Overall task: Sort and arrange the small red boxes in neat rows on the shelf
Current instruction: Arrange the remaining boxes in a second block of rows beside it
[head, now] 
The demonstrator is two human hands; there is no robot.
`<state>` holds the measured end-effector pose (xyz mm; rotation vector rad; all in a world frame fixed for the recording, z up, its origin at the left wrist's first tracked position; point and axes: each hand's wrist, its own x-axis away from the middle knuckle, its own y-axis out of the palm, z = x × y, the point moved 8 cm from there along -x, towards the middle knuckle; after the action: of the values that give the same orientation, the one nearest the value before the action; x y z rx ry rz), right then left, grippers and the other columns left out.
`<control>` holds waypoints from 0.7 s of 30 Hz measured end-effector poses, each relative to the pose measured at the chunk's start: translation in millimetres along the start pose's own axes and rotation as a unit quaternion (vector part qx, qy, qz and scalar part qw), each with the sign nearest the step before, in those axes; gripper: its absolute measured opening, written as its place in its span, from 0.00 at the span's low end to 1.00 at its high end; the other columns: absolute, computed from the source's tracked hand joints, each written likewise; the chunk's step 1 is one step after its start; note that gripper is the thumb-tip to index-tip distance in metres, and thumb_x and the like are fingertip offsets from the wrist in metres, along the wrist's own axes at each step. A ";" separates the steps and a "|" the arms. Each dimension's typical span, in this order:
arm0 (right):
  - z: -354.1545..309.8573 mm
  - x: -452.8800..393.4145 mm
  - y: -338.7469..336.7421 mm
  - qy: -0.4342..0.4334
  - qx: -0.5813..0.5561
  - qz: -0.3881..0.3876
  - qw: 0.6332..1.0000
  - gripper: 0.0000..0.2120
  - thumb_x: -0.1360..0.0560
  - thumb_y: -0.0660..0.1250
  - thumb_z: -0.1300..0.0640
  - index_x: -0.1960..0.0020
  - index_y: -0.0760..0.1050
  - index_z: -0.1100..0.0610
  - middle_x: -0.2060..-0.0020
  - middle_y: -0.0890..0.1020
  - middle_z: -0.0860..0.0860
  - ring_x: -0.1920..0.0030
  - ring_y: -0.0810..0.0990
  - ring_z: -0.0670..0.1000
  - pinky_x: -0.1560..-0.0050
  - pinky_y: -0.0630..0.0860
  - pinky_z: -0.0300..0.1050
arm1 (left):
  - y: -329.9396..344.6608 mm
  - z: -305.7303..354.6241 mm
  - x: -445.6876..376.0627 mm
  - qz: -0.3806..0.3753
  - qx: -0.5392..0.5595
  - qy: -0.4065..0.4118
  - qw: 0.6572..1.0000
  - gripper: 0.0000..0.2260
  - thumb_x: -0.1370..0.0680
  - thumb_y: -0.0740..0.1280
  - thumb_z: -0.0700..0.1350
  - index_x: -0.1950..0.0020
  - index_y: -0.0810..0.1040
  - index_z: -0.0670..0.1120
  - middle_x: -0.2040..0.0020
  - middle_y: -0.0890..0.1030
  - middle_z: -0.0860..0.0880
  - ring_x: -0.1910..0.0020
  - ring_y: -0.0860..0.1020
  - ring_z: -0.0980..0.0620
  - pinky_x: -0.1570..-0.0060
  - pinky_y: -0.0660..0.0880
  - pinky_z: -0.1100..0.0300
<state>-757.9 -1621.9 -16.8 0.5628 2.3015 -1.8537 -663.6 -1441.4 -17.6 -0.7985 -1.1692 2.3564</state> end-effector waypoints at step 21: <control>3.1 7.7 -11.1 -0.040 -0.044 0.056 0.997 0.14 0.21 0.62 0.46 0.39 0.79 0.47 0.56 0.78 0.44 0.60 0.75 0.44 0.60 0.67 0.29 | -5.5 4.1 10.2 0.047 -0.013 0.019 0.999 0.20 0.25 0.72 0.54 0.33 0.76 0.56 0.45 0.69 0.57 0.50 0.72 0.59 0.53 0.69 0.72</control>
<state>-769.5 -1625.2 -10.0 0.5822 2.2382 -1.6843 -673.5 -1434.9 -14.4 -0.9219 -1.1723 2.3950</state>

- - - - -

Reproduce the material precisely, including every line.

▶ **Exercise response**
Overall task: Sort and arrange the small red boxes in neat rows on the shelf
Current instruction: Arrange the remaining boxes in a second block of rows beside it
[head, now] 
The demonstrator is two human hands; there is no robot.
`<state>` holds the measured end-effector pose (xyz mm; rotation vector rad; all in a world frame fixed for the recording, z up, its origin at the left wrist's first tracked position; point and axes: each hand's wrist, its own x-axis away from the middle knuckle, its own y-axis out of the palm, z = x × y, the point moved 8 cm from there along -x, towards the middle knuckle; after the action: of the values that give the same orientation, the one nearest the value before the action; x y z rx ry rz), right then left, grippers and the other columns left out.
`<control>` holds waypoints from 0.7 s of 30 Hz measured end-effector poses, each relative to the pose measured at the chunk's start: translation in millimetres along the start pose's own axes and rotation as a unit quaternion (vector part qx, qy, qz and scalar part qw), each with the sign nearest the step before, in those axes; gripper: its absolute measured opening, written as its place in its span, from 0.00 at the span's low end to 1.00 at its high end; the other columns: absolute, computed from the source's tracked hand joints, each written likewise; the chunk's step 1 is one step after its start; note that gripper is the thumb-tip to index-tip distance in metres, and thumb_x and the like are fingertip offsets from the wrist in metres, along the wrist's own axes at each step. A ";" separates the steps and a "|" the arms. Each dimension's typical span, in this order:
arm0 (right):
  - z: -354.1545..309.8573 mm
  - x: -452.8800..393.4145 mm
  - y: -338.7469..336.7421 mm
  - qy: -0.4342..0.4334
  - qx: -0.5813..0.5561
  - qz: -0.3881..0.3876
  - qw: 0.6332..1.0000
  - gripper: 0.0000..0.2120
  - thumb_x: -0.1360..0.0560
  - thumb_y: -0.0660..0.1250
  - thumb_z: -0.1300..0.0640
  - index_x: -0.1960..0.0020
  - index_y: -0.0760..0.1050
  - index_z: -0.1100..0.0610
  - middle_x: -0.2060..-0.0020
  - middle_y: -0.0890..0.1020
  - middle_z: -0.0860..0.0860
  - ring_x: -0.1920..0.0030
  - ring_y: -0.0810..0.0990
  - ring_z: -0.0670..0.1000
  - pinky_x: -0.1560..-0.0050
  - pinky_y: -0.0630..0.0860
  - pinky_z: -0.0300..0.1050
arm1 (left):
  - y: -329.9396..344.6608 mm
  - z: -305.7303..354.6241 mm
  - x: -445.6876..376.0627 mm
  - qz: -0.3806..0.3753
  - qx: -0.5392..0.5595
  - qy: -0.4065..0.4118
  - qw: 0.6572..1.0000
  - gripper: 0.0000..0.2260
  - thumb_x: -0.1370..0.0680
  - thumb_y: -0.0740..0.1280
  - thumb_z: -0.0700..0.1350
  - index_x: -0.1950..0.0020
  - index_y: -0.0810..0.1040
  - index_z: -0.0670..0.1120
  - middle_x: -0.2040..0.0020
  - middle_y: -0.0890..0.1030
  - middle_z: -0.0860..0.0880
  - ring_x: -0.1910..0.0020
  - ring_y: -0.0860..0.1020
  - ring_z: -0.0980..0.0620
  - pinky_x: -0.1570..-0.0060
  - pinky_y: -0.0660..0.0880
  - pinky_z: -0.1100..0.0300
<state>-757.9 -1621.9 -16.8 0.5628 2.3015 -1.8537 -663.6 -1441.4 -17.6 -0.7985 -1.1692 2.3564</state> end-effector waypoints at step 21: <control>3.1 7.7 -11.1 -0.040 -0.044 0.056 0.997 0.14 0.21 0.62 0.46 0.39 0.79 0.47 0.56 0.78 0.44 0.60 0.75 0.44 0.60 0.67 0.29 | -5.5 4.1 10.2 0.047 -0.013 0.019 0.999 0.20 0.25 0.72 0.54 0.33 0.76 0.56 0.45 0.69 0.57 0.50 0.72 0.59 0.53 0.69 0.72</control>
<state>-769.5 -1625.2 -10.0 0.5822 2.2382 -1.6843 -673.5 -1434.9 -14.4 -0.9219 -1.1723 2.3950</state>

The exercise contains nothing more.